陈墨池焦头烂额,“璎儿别闹。那本兵书为父看了上千遍,做为一本兵书来说写的还不错,其余的便什么也没有了。所谓的富可敌国,说不定是你祖父被江湖骗子蒙蔽了。”
香璎眼珠转了转,“你记性很好,对不对?单武兵法你看了不下千遍,背下来了吧?”
“那是自然。”陈墨池颇为自负。
香璎拍掌,“甚好,你给我背写下来。”
“……???”陈墨池没想到香璎会提出这个要求,不知所措。
张旸亲自去拿了笔墨进来,放到陈墨池面前,“快写。”
陈墨池被七个人十四只眼睛盯着,不得不提起笔。
“不要应付我哦。”香璎笑咪咪的警告,“单武兵法已经上缴到大内,若有一天我设法弄到真本看了,发现你默写错了,后果你知道的。”
“写错你就死定了。”张旸威胁。
陈墨池无奈,从头到尾把单武兵法默写一遍,“看过至少一千遍的书,我不会写错的。”
香璎仔细检察过,仔细的收起来,“你应该给我的是真本,现在只有一个不知道对错的抄写本,你还是欠我的。大驸马,记着欠账,有一天你得连本带利还给我。”
“敢赖账试试。”安王、安王妃等人警告。
“你的来意呢,我都明白了。”香璎收好东西,开口撵人,“不管你说的是真是假,总之安王府不会重提什么单武兵法,这件事,安王府当没发生过。大驸马,慢走不送。”
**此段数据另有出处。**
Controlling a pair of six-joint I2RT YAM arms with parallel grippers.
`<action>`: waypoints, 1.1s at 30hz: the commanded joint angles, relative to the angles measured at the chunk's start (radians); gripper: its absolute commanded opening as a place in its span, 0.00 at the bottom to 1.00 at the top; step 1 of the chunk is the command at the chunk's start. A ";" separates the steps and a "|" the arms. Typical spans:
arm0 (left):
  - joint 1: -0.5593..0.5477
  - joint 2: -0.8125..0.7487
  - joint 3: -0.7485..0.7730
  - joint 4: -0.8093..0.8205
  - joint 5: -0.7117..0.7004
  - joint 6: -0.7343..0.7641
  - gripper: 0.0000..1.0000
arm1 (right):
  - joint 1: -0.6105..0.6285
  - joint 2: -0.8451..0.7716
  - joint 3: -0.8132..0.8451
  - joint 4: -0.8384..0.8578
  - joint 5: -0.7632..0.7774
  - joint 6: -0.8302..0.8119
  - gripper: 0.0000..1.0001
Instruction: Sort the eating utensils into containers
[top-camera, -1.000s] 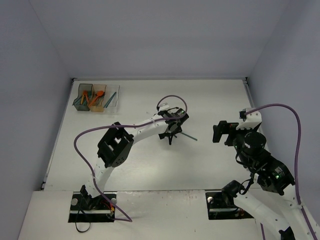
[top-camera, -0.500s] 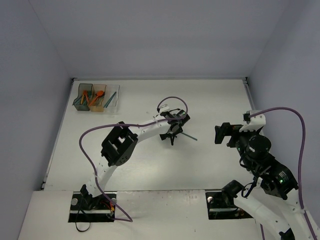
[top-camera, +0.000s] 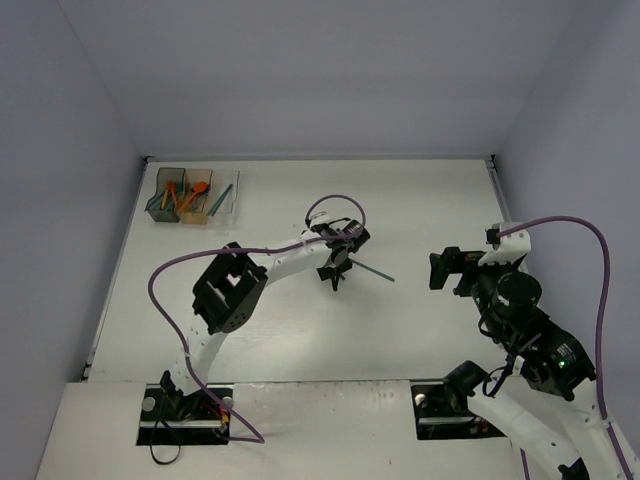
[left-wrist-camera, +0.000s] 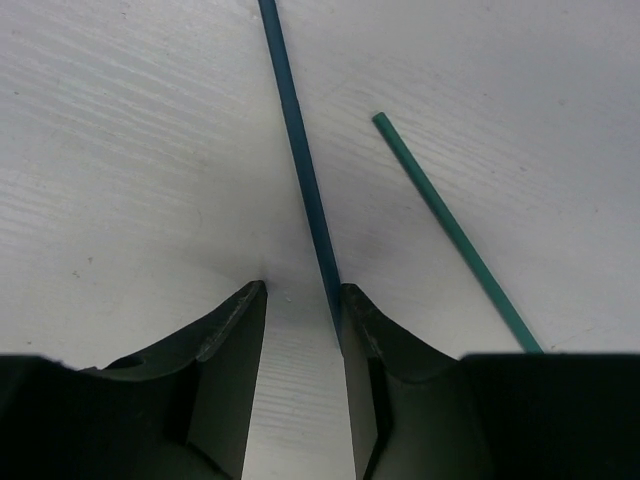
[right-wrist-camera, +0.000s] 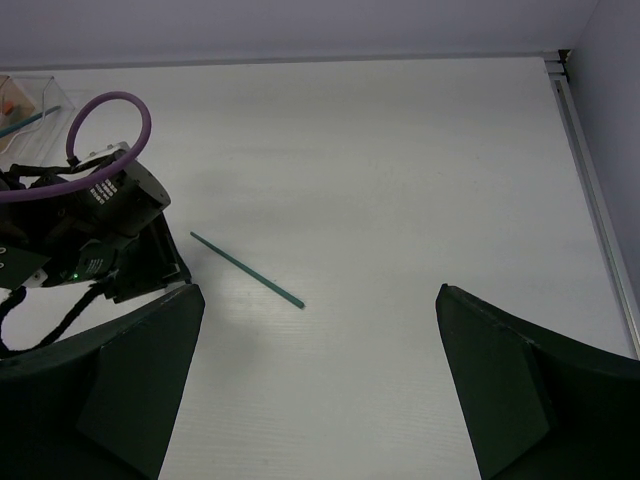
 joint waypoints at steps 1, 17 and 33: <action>0.023 -0.013 -0.032 -0.136 0.025 0.073 0.30 | -0.004 0.014 0.006 0.051 0.011 -0.004 1.00; 0.055 -0.117 -0.162 -0.181 0.020 0.255 0.22 | -0.004 0.011 0.008 0.051 0.012 -0.005 1.00; 0.059 -0.242 -0.199 -0.130 0.031 0.326 0.36 | -0.004 0.017 -0.006 0.049 0.015 -0.010 1.00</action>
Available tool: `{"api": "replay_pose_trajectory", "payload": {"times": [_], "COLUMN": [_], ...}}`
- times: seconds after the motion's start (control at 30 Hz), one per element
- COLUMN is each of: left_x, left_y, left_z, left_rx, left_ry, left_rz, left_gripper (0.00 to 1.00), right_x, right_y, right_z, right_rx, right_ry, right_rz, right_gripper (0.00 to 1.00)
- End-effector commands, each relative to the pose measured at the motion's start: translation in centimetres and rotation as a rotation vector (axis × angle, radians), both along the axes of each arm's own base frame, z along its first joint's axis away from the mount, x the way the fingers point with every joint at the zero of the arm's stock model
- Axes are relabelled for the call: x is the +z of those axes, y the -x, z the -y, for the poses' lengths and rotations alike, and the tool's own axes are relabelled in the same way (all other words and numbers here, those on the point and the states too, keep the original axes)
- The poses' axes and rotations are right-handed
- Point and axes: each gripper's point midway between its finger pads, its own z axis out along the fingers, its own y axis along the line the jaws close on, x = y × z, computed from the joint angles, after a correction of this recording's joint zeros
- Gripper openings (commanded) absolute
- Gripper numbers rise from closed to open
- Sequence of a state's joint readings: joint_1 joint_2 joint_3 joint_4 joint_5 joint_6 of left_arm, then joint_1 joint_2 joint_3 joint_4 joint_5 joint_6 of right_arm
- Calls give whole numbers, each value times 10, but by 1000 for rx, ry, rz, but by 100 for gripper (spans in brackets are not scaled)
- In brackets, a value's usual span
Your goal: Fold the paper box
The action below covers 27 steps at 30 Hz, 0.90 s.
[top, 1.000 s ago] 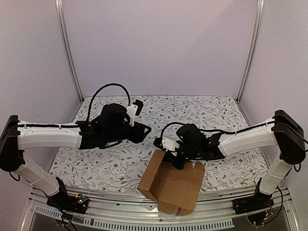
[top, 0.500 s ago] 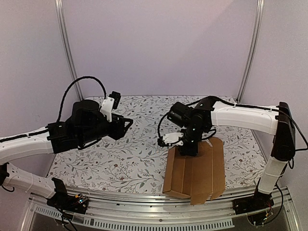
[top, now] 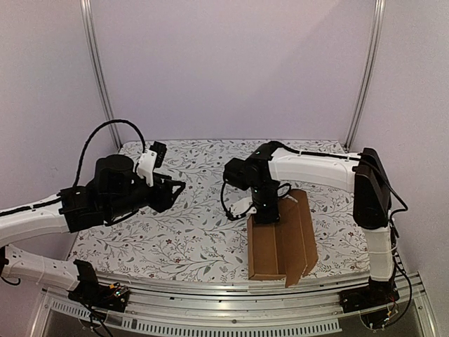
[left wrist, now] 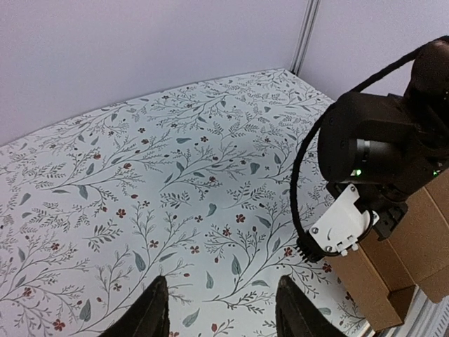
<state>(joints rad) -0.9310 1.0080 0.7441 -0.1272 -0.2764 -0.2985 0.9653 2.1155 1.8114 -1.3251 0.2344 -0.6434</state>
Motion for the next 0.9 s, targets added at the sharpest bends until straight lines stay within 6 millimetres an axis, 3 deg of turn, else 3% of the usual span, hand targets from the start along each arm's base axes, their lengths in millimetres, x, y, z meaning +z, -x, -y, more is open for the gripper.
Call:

陈墨池不肯动身,“璎儿,我的来意,一则是说明单武兵法的来历,请安王府自行判断将来如何行事;二则是来送讣告的。你堂兄过世了,你做妹妹的,总要去祭拜他吧?”
“呸,原来你操的是这个心!”广宁王大恼,“你也不想想,陈乐成是怎么死的、是背着什么罪名死的,你就敢让璎儿掺合进去?”
广宁王和安王、张旸一样,方才是强忍怒火,才没有动手打陈墨池。
他们是习武之人,远比常人强悍,以他们的身手如果打陈墨池,和欺负妇孺差不多。
但陈墨池的所作所为实在令人不齿,广宁王忍无可忍,重重一记耳光,抽在陈墨池脸上。
安王摩拳擦掌,“我老人家早就想揍这混蛋了!”
陈墨池簌簌发抖。
张旸小声提醒,“安王祖父,当着璎儿的面揍太狠了不好,要不咱们出去打?”
安王深以为然,抢上前拎起陈墨池,如老鹰抓小鸡一般,“走!”
安王拎着陈墨池,广宁王和张旸紧随其后,“陈驸马,我们送你回府!”
火把,马匹,侍卫,安王府热闹了。
香璎追出去,只见数十名骑兵驰出王府,手持火把,口中呼喝,向南阳公主府的方向去了。
安王一马当先,冲在最前面。
南阳公主府前,火把通明,杀气腾腾。
安王、广宁王骑在马背上,威风凛凛,安王一声怒吼,惊天动地,“大公主,本王亲自送你的驸马回府,有几句话要告诉你!你这个驸马真该好好管管了,竟敢跑到本王府邸,让本王的小孙女来祭拜他那败法乱纪、悖逆不轨的侄子。是可忍孰不可忍!”
安王一行人声势太过浩大,许多百姓士绅闲人都被吸引过来,远远的围观。
安王骂声宏亮,围观百姓倒是能听清楚。
“老王爷为啥怒了?因为陈驸马要太康郡主祭拜陈乐成啊。”百姓们大多明白了。
“谁是太康郡主?谁是陈乐成?”有外地人不懂。